What is expected: Write all of the entries out again exactly.

Material to process:
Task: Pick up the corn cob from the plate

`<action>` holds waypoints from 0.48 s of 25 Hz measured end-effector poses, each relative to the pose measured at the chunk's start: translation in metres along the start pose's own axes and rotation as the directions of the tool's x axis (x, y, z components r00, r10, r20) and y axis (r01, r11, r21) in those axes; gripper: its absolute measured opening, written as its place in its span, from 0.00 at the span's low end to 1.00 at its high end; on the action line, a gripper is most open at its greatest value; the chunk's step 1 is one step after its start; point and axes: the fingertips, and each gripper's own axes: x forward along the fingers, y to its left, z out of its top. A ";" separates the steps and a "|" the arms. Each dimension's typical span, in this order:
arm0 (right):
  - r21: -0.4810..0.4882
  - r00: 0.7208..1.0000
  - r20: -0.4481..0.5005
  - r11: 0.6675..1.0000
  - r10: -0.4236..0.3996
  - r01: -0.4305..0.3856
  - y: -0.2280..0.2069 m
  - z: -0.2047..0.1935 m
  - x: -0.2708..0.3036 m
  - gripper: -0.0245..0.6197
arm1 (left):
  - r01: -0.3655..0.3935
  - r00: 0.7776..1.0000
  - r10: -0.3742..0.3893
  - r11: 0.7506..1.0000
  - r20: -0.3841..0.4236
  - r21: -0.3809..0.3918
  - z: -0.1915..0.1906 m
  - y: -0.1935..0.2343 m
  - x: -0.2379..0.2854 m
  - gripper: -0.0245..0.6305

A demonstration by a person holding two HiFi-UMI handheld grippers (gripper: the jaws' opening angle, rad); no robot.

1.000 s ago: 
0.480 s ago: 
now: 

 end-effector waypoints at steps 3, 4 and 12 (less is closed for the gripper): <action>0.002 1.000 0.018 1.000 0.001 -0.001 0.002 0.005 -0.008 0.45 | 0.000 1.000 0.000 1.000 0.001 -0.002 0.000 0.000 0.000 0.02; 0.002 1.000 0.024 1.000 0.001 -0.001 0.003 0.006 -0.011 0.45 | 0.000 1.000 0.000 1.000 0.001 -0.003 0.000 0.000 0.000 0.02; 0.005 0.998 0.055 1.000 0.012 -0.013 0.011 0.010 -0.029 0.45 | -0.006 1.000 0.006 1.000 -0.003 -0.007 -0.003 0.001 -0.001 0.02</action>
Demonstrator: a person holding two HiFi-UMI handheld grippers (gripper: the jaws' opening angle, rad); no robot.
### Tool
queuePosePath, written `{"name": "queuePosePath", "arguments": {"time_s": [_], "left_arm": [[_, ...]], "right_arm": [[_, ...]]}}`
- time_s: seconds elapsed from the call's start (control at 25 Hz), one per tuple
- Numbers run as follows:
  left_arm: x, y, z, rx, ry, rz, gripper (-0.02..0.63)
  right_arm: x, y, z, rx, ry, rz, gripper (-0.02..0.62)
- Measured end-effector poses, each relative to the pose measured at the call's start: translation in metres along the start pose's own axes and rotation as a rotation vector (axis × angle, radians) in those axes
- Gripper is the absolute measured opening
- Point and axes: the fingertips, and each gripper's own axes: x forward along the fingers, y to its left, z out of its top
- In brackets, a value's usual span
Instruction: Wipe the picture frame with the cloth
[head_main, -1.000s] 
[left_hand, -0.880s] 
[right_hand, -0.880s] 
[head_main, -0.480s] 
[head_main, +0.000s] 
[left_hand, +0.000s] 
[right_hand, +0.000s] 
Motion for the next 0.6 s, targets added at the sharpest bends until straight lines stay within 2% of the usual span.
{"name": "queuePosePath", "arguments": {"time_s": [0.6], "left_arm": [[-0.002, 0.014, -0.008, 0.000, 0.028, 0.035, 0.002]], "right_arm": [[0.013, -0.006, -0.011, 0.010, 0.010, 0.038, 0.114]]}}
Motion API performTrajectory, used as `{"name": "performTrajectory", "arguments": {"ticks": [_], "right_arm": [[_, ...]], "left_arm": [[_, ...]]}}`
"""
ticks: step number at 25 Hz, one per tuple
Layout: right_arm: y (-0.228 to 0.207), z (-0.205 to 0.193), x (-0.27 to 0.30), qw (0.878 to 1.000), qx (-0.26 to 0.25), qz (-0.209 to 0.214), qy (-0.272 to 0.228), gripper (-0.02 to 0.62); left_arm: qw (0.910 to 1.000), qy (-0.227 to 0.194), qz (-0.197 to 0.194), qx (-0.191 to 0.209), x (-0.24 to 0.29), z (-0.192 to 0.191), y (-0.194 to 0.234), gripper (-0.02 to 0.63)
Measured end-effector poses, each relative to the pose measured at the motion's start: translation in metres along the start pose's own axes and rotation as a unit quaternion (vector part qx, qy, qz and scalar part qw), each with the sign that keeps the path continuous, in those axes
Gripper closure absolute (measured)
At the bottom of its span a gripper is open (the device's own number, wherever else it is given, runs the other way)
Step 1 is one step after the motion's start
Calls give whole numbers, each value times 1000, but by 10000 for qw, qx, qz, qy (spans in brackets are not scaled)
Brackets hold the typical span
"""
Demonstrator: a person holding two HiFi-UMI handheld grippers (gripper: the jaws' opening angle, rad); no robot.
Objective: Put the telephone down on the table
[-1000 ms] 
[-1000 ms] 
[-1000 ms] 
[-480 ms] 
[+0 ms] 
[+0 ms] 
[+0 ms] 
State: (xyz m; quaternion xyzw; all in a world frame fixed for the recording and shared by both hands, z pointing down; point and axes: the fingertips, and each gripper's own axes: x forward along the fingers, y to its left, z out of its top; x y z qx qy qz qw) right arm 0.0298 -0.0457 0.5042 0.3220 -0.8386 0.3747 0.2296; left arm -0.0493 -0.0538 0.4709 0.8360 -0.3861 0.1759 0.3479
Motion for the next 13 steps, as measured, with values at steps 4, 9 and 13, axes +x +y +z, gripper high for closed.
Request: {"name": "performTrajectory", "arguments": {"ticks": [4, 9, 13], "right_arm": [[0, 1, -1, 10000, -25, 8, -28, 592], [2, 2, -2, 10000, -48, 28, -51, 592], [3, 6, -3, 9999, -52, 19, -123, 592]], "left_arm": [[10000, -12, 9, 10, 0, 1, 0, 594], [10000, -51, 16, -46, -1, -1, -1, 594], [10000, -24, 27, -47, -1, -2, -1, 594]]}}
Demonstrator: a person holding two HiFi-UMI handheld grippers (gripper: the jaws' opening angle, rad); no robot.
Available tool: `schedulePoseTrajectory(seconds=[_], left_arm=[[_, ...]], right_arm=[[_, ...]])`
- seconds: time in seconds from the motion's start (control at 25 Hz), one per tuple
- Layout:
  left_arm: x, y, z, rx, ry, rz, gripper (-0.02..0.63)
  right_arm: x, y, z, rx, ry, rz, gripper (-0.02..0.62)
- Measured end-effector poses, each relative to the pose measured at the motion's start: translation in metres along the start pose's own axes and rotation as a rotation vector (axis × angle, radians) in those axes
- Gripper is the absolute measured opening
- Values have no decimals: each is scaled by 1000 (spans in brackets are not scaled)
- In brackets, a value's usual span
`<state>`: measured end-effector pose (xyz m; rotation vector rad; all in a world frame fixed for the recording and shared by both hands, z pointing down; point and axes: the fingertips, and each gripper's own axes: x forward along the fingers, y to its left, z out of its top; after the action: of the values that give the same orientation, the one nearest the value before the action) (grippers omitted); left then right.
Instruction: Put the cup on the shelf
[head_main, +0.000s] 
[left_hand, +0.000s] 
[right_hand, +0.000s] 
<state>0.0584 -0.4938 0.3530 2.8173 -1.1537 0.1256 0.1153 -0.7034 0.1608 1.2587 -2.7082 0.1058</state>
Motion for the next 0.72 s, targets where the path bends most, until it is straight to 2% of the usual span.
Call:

Answer section:
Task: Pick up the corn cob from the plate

`<action>` holds waypoints from 0.48 s of 25 Hz measured end-effector poses, each relative to the pose measured at the chunk's start: translation in metres along the start pose's own axes and rotation as the directions of the tool's x axis (x, y, z components r00, r10, r20) and y axis (r01, r11, r21) in those axes; gripper: its absolute measured opening, written as its place in its span, from 0.00 at the span's low end to 1.00 at its high end; on the action line, a gripper is most open at its greatest value; the chunk's step 1 is one step after its start; point and axes: the fingertips, and each gripper's own axes: x forward along the fingers, y to its left, z out of its top. A ";" separates the steps and a "|" the arms. Each dimension's typical span, in this order:
arm0 (right):
  - r21: -0.4810..0.4882
  - r00: 0.7208..1.0000
  - r20: -0.4481..0.5005
  - r11: 0.6675..1.0000
  - r10: -0.4236..0.3996
  - r01: -0.4305..0.3856
  - y: -0.2280..0.2069 m
  - z: -0.2047..0.1935 m
  - x: -0.2708..0.3036 m
  - gripper: -0.0245..0.6197
arm1 (left):
  - r01: -0.3655..0.3935
  - r00: 0.7776..1.0000
  - r10: -0.3742..0.3893
  - r11: 0.7506..1.0000
  - r20: -0.3841..0.4236
  - r21: -0.3809..0.3918
  - z: -0.1915..0.1906 m
  - y: -0.1935..0.2343 m
  - x: -0.2379..0.2854 m
  - gripper: -0.0245..0.6305

A demonstration by a person holding two HiFi-UMI handheld grippers (gripper: the jaws' opening angle, rad); no robot.

1.000 s ago: 
0.480 s ago: 
now: 

 end-effector waypoints at steps 3, 4 and 12 (less is closed for the gripper): <action>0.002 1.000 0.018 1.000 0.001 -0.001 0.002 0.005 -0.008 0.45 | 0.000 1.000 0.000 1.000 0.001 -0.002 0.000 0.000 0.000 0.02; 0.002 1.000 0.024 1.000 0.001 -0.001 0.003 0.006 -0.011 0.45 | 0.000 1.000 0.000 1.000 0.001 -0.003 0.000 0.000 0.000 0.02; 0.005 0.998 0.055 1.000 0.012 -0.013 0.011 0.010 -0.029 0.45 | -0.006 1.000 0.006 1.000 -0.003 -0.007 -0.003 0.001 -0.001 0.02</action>
Demonstrator: a person holding two HiFi-UMI handheld grippers (gripper: the jaws' opening angle, rad); no robot.
### Tool
queuePosePath, written `{"name": "queuePosePath", "arguments": {"time_s": [_], "left_arm": [[_, ...]], "right_arm": [[_, ...]]}}`
- time_s: seconds elapsed from the call's start (control at 25 Hz), one per tuple
- Numbers run as follows:
  left_arm: x, y, z, rx, ry, rz, gripper (-0.02..0.63)
  right_arm: x, y, z, rx, ry, rz, gripper (-0.02..0.62)
- Measured end-effector poses, each relative to the pose measured at the call's start: translation in metres along the start pose's own axes and rotation as a rotation vector (axis × angle, radians) in those axes
- Gripper is the absolute measured opening
- Point and axes: the fingertips, and each gripper's own axes: x forward along the fingers, y to its left, z out of its top
- In brackets, a value's usual span
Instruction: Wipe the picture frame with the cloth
[head_main, -1.000s] 
[left_hand, -0.880s] 
[right_hand, -0.880s] 
[head_main, -0.480s] 
[head_main, +0.000s] 
[left_hand, +0.000s] 
[right_hand, +0.000s] 
Motion for the next 0.6 s, targets added at the sharpest bends until straight lines stay within 2% of the usual span.
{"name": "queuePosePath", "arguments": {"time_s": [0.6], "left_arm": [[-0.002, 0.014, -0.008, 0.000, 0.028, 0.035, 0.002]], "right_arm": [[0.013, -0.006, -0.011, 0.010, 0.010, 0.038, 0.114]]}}
Motion API performTrajectory, used as `{"name": "performTrajectory", "arguments": {"ticks": [_], "right_arm": [[_, ...]], "left_arm": [[_, ...]]}}`
"""
ticks: step number at 25 Hz, one per tuple
Layout: right_arm: y (-0.228 to 0.207), z (-0.205 to 0.193), x (-0.27 to 0.30), qw (0.878 to 1.000), qx (-0.26 to 0.25), qz (-0.209 to 0.214), qy (-0.272 to 0.228), gripper (-0.02 to 0.62); left_arm: qw (0.910 to 1.000), qy (-0.227 to 0.194), qz (-0.197 to 0.194), qx (-0.191 to 0.209), x (-0.24 to 0.29), z (-0.192 to 0.191), y (-0.194 to 0.234), gripper (-0.02 to 0.63)
Measured end-effector poses, each relative to the pose measured at the motion's start: translation in metres along the start pose's own axes and rotation as a unit quaternion (vector part qx, qy, qz and scalar part qw), each with the sign that keeps the path continuous, in those axes
Gripper closure absolute (measured)
At the bottom of its span a gripper is open (the device's own number, wherever else it is given, runs the other way)
Step 1 is one step after the motion's start
Calls give whole numbers, each value times 1000, but by 10000 for qw, qx, qz, qy (spans in brackets are not scaled)
Brackets hold the typical span
"""
Demonstrator: a person holding two HiFi-UMI handheld grippers (gripper: the jaws' opening angle, rad); no robot.
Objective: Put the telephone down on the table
[-1000 ms] 
[-1000 ms] 
[-1000 ms] 
[-480 ms] 
[+0 ms] 
[+0 ms] 
[+0 ms] 
State: (xyz m; quaternion xyzw; all in a world frame fixed for the recording and shared by both hands, z pointing down; point and axes: the fingertips, and each gripper's own axes: x forward along the fingers, y to its left, z out of its top; x y z qx qy qz qw) right arm 0.0298 -0.0457 0.5042 0.3220 -0.8386 0.3747 0.2296; left arm -0.0493 -0.0538 0.4709 0.8360 -0.3861 0.1759 0.3479
Motion for the next 13 steps, as measured, with values at steps 4, 9 and 13, axes +x +y +z, gripper high for closed.
Request: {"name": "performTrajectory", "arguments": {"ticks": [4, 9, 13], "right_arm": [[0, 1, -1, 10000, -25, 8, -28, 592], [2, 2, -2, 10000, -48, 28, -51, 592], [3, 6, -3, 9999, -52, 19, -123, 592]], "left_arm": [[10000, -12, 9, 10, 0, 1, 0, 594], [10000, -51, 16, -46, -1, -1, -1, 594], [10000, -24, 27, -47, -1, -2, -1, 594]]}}
Demonstrator: a person holding two HiFi-UMI handheld grippers (gripper: the jaws' opening angle, rad); no robot.
Available tool: `schedulePoseTrajectory(seconds=[_], left_arm=[[_, ...]], right_arm=[[_, ...]])`
- seconds: time in seconds from the motion's start (control at 25 Hz), one per tuple
- Layout:
  left_arm: x, y, z, rx, ry, rz, gripper (-0.02..0.63)
  right_arm: x, y, z, rx, ry, rz, gripper (-0.02..0.62)
- Measured end-effector poses, each relative to the pose measured at the motion's start: translation in metres along the start pose's own axes and rotation as a rotation vector (axis × angle, radians) in those axes
- Gripper is the absolute measured opening
- Values have no decimals: each is scaled by 1000 (spans in brackets are not scaled)
- In brackets, a value's usual span
`<state>`: measured end-effector pose (xyz m; rotation vector rad; all in a world frame fixed for the recording and shared by both hands, z pointing down; point and axes: the fingertips, and each gripper's own axes: x forward along the fingers, y to its left, z out of its top; after the action: of the values that give the same orientation, the one nearest the value before the action) (grippers omitted); left then right.
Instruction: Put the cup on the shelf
[head_main, +0.000s] 
[left_hand, +0.000s] 
[right_hand, +0.000s] 
<state>0.0584 -0.4938 0.3530 2.8173 -1.1537 0.1256 0.1153 -0.7034 0.1608 1.2587 -2.7082 0.1058</state>
Motion for the next 0.72 s, targets where the path bends most, until it is straight to 2% of the usual span.
Call:

The response is finished, and the exercise is complete.